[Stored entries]
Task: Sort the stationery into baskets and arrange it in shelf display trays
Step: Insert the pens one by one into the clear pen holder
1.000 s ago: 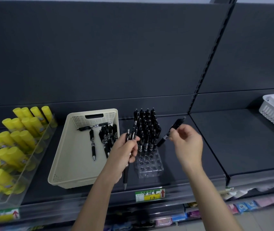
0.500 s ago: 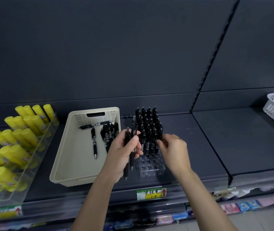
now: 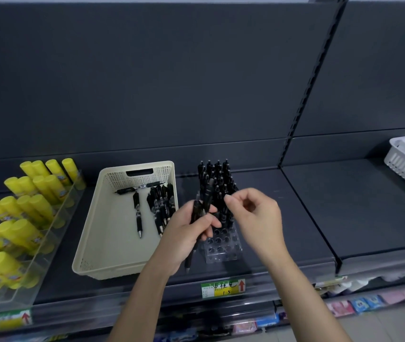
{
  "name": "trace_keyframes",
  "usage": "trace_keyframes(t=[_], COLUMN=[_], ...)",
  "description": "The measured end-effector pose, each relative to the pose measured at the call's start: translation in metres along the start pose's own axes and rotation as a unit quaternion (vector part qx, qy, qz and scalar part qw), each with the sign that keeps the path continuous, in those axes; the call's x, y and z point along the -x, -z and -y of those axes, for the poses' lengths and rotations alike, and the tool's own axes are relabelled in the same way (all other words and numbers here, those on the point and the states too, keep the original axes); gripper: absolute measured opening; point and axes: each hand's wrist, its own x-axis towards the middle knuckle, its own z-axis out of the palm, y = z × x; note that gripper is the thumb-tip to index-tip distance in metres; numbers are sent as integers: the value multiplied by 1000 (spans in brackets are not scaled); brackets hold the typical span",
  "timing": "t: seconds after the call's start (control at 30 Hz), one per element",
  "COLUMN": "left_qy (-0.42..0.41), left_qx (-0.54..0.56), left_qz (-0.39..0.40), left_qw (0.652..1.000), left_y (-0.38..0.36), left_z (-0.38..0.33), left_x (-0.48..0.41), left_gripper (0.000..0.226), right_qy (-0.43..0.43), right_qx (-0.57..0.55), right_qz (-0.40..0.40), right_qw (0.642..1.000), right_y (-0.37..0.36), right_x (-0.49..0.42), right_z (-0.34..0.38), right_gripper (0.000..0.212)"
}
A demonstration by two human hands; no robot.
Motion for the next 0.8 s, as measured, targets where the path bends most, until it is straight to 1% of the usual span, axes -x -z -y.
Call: trace_keyframes(t=[0.07,0.13,0.2,0.27,0.37,0.4,0.43,0.47,0.53,0.6,0.7,0.8], left_qy=[-6,-2,5,6,-38,-48,-43,-35,-37,-37,-14,-14], left_qx=[-24,-27,-16,-19,-80,-65,-19,17,34,59,137,109], left_qz=[24,43,50,41,-18,-46,-72,-96,-130,-137,-135,-126], left_qw=[999,999,999,999,996,996,996,995,990,988,981,986], left_y=[-2,-2,-2,-1,2,3,4,6,9,8,8,11], left_z=[-1,-2,-3,-4,-5,-4,-6,-6,-6,-4,-3,0], left_x=[1,2,1,1,0,0,0,-1,-2,-3,-5,-3], left_gripper=[12,9,7,9,12,14,13,13,16,20,20,22], right_qy=[-14,-21,-26,-32,-38,-40,-40,-37,-16,7,57,107], right_qx=[-51,-88,-119,-142,-150,-153,-154,-146,-95,-25,66,122], right_qz=[56,94,105,93,35,14,-5,-20,-40,-41,-42,-43], right_qw=[997,991,987,985,987,987,987,988,995,999,995,986], right_y=[-2,-2,-1,0,2,2,3,4,2,-3,-12,-18], right_x=[0,-1,0,1,0,-1,-2,-3,-3,-2,1,1], right_z=[9,14,15,16,14,12,12,11,7,3,-2,-2], right_gripper=[5,10,11,9,8,7,5,3,6,3,14,21])
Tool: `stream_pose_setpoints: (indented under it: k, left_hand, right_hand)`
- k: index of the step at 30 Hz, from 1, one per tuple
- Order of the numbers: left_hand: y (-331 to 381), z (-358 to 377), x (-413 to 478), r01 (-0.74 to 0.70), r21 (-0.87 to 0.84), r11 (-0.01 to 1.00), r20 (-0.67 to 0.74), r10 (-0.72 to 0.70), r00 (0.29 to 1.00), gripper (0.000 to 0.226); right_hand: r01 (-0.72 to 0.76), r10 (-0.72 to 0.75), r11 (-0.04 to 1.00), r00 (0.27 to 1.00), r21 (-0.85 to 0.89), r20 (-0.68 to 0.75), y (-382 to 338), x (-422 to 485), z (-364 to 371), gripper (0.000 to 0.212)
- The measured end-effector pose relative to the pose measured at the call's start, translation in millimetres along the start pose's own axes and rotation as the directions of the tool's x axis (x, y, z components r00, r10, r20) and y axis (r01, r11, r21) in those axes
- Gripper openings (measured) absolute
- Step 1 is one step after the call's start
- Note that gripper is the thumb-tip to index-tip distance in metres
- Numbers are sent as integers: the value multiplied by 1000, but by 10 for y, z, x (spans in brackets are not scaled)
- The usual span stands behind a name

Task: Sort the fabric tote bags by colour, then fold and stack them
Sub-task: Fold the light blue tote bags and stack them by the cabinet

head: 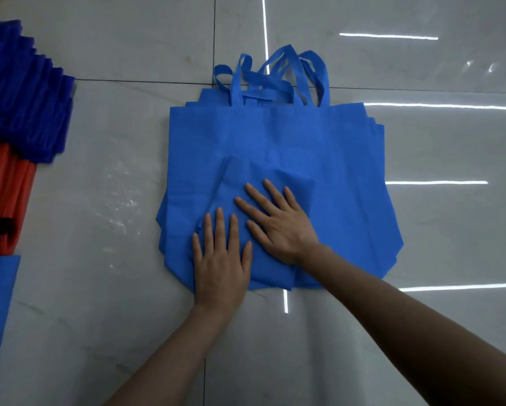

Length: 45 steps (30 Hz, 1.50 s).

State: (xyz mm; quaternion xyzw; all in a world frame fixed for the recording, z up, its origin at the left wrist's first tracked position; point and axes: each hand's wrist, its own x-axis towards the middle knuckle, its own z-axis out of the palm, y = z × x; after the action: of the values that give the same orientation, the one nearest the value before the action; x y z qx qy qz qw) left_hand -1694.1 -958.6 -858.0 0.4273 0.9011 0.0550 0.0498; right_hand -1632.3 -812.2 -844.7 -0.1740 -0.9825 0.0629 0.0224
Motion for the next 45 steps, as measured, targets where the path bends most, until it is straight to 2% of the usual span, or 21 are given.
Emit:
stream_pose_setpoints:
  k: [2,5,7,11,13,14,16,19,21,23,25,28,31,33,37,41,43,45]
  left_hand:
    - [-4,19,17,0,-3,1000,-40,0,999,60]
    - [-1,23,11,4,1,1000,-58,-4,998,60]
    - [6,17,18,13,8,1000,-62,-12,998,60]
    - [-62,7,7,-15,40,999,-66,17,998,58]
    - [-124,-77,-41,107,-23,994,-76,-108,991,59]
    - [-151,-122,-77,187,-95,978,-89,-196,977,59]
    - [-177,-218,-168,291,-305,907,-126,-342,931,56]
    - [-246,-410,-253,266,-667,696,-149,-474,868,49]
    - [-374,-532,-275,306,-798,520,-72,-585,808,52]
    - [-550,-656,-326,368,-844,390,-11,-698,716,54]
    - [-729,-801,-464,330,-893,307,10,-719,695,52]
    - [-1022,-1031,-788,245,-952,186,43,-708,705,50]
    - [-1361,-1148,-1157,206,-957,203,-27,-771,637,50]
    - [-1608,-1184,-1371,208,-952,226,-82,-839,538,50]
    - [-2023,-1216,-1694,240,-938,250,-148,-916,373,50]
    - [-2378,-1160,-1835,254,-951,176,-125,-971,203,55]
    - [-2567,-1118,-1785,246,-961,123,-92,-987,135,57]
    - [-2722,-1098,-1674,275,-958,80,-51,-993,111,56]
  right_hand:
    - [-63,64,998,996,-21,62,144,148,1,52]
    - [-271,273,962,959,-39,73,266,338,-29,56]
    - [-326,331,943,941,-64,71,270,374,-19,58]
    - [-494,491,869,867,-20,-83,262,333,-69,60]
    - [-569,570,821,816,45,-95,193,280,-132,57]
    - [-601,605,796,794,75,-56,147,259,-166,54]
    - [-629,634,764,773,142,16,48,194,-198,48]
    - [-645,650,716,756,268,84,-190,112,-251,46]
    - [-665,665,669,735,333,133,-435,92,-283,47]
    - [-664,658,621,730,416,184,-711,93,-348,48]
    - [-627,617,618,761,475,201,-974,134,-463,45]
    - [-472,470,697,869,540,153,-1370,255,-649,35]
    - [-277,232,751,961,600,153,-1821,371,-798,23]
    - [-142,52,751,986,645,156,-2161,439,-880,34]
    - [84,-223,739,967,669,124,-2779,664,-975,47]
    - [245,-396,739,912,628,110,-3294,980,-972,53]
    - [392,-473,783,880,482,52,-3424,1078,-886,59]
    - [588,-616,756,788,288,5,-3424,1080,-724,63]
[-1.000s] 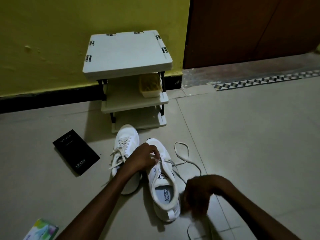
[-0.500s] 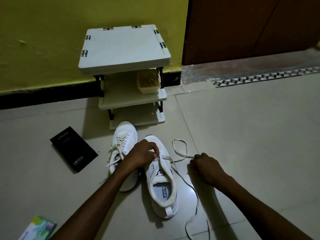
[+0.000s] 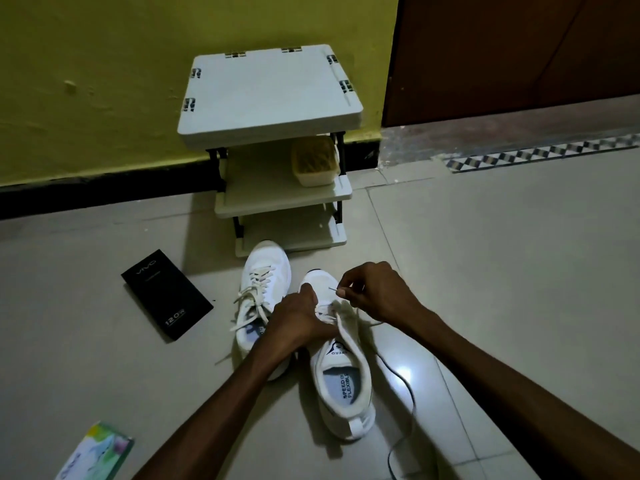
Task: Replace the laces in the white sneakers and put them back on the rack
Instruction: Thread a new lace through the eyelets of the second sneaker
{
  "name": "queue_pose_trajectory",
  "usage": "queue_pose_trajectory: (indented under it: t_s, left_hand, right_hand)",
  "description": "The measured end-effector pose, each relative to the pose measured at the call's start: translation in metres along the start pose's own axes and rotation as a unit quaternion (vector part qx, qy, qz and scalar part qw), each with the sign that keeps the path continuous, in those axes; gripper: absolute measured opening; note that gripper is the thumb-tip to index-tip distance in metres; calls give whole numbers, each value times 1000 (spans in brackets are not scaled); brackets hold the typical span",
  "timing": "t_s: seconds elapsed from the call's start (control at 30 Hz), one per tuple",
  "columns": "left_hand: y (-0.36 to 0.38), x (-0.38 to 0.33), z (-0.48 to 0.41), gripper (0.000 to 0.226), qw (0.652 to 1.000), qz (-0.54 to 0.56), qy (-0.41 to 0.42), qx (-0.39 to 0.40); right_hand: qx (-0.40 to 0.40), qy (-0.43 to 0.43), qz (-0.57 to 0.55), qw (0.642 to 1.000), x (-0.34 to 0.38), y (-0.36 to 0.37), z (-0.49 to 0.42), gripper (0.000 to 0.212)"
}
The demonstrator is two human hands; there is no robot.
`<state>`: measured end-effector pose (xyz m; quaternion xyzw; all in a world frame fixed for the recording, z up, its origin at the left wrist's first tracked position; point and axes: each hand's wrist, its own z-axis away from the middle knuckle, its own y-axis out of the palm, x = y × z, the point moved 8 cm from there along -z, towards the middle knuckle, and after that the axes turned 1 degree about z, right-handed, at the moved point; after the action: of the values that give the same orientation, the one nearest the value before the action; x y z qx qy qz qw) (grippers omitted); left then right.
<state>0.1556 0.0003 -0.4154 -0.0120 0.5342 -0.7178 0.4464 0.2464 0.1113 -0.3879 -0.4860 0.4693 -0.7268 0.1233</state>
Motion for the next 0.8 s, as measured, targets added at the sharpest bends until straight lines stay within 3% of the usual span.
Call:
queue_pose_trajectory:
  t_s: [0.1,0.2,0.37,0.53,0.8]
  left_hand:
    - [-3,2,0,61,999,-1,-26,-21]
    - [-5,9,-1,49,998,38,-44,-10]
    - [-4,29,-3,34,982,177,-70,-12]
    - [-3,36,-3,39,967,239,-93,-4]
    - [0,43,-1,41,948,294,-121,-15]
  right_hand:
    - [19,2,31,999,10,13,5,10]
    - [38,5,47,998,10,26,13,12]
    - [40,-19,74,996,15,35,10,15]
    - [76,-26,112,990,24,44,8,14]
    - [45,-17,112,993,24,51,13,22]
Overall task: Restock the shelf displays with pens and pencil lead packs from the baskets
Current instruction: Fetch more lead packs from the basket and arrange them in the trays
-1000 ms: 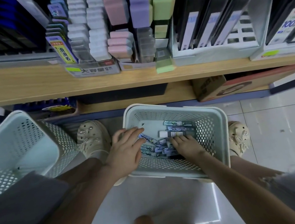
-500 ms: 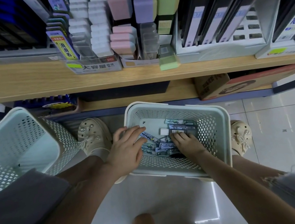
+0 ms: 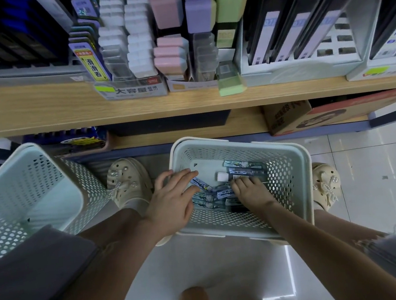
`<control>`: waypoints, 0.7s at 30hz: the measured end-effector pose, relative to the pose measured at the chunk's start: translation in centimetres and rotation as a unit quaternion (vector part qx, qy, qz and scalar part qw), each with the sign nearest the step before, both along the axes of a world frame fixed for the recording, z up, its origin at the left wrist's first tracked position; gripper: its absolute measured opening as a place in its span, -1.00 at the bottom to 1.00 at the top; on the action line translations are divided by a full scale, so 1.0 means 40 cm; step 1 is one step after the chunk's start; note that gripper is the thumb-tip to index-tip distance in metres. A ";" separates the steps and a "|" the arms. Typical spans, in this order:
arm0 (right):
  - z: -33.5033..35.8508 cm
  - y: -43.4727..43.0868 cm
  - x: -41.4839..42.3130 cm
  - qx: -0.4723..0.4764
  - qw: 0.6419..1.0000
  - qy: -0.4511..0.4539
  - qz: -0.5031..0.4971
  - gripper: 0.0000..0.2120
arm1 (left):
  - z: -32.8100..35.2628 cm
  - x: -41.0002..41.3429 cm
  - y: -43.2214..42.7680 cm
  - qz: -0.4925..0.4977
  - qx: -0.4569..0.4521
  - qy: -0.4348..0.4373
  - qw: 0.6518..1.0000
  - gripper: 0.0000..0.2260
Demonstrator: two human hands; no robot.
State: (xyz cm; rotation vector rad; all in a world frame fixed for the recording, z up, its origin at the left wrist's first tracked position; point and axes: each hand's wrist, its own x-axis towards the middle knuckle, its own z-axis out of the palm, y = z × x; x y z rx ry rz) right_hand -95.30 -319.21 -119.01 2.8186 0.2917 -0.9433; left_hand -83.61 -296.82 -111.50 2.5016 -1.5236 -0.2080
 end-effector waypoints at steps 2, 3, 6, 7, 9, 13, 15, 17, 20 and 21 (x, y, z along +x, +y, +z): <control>-0.005 -0.006 -0.002 0.006 1.000 -0.009 -0.013 -0.45 | -0.001 0.000 0.000 0.000 -0.001 0.002 1.000 -0.75; -0.007 -0.008 -0.004 0.014 1.000 -0.004 -0.024 -0.46 | -0.002 0.000 0.001 0.000 -0.004 0.003 1.000 -0.75; -0.009 -0.007 -0.008 0.027 0.998 0.018 -0.059 -0.49 | -0.003 -0.001 0.002 0.001 -0.019 0.003 1.000 -0.76; -0.010 -0.010 -0.007 0.024 0.998 0.010 -0.065 -0.50 | -0.004 -0.001 0.002 0.001 -0.025 0.003 1.000 -0.76; -0.013 -0.014 -0.009 0.011 0.997 0.003 -0.073 -0.42 | -0.004 0.000 0.001 0.001 -0.034 0.004 0.999 -0.76; -0.014 -0.018 -0.019 -0.013 0.999 0.007 -0.042 -0.34 | -0.006 0.000 0.002 -0.003 -0.031 0.003 1.000 -0.76; -0.011 -0.017 -0.022 0.001 0.999 -0.022 -0.041 -0.44 | -0.008 0.000 0.002 -0.002 -0.029 -0.001 1.000 -0.76; -0.012 -0.014 -0.019 0.046 0.998 -0.025 -0.040 -0.50 | -0.010 -0.001 0.002 -0.002 -0.029 -0.003 1.000 -0.76; -0.004 -0.007 -0.011 0.080 0.995 -0.011 -0.057 -0.52 | -0.011 -0.002 0.002 -0.002 -0.032 -0.005 0.999 -0.76; -0.004 -0.006 -0.010 0.082 0.995 -0.006 -0.059 -0.53 | -0.012 -0.002 0.002 -0.002 -0.035 -0.006 0.999 -0.76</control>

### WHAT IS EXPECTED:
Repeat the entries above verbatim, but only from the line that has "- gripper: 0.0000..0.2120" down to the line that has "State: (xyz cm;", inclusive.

### RESPONSE FOR THIS EXERCISE:
  - gripper: 0.0000..0.2120
arm1 (left):
  - z: -32.8100..35.2628 cm
  - x: -41.0002..41.3429 cm
  - y: -43.2214..42.7680 cm
  - qz: -0.4925..0.4977
  - qx: -0.4569..0.4521
  - qy: -0.4348..0.4373
  - qw: 0.6518..1.0000
  - gripper: 0.0000..0.2260
Demonstrator: two human hands; no robot.
State: (xyz cm; rotation vector rad; all in a world frame fixed for the recording, z up, its origin at the left wrist's first tracked position; point and axes: each hand's wrist, its own x-axis towards the middle knuckle, its own z-axis out of the palm, y = z × x; x y z rx ry rz) right_hand -95.30 -319.21 -119.01 2.8186 0.2917 -0.9433; left_hand -83.61 -296.82 -111.50 2.5016 -1.5236 -0.2080

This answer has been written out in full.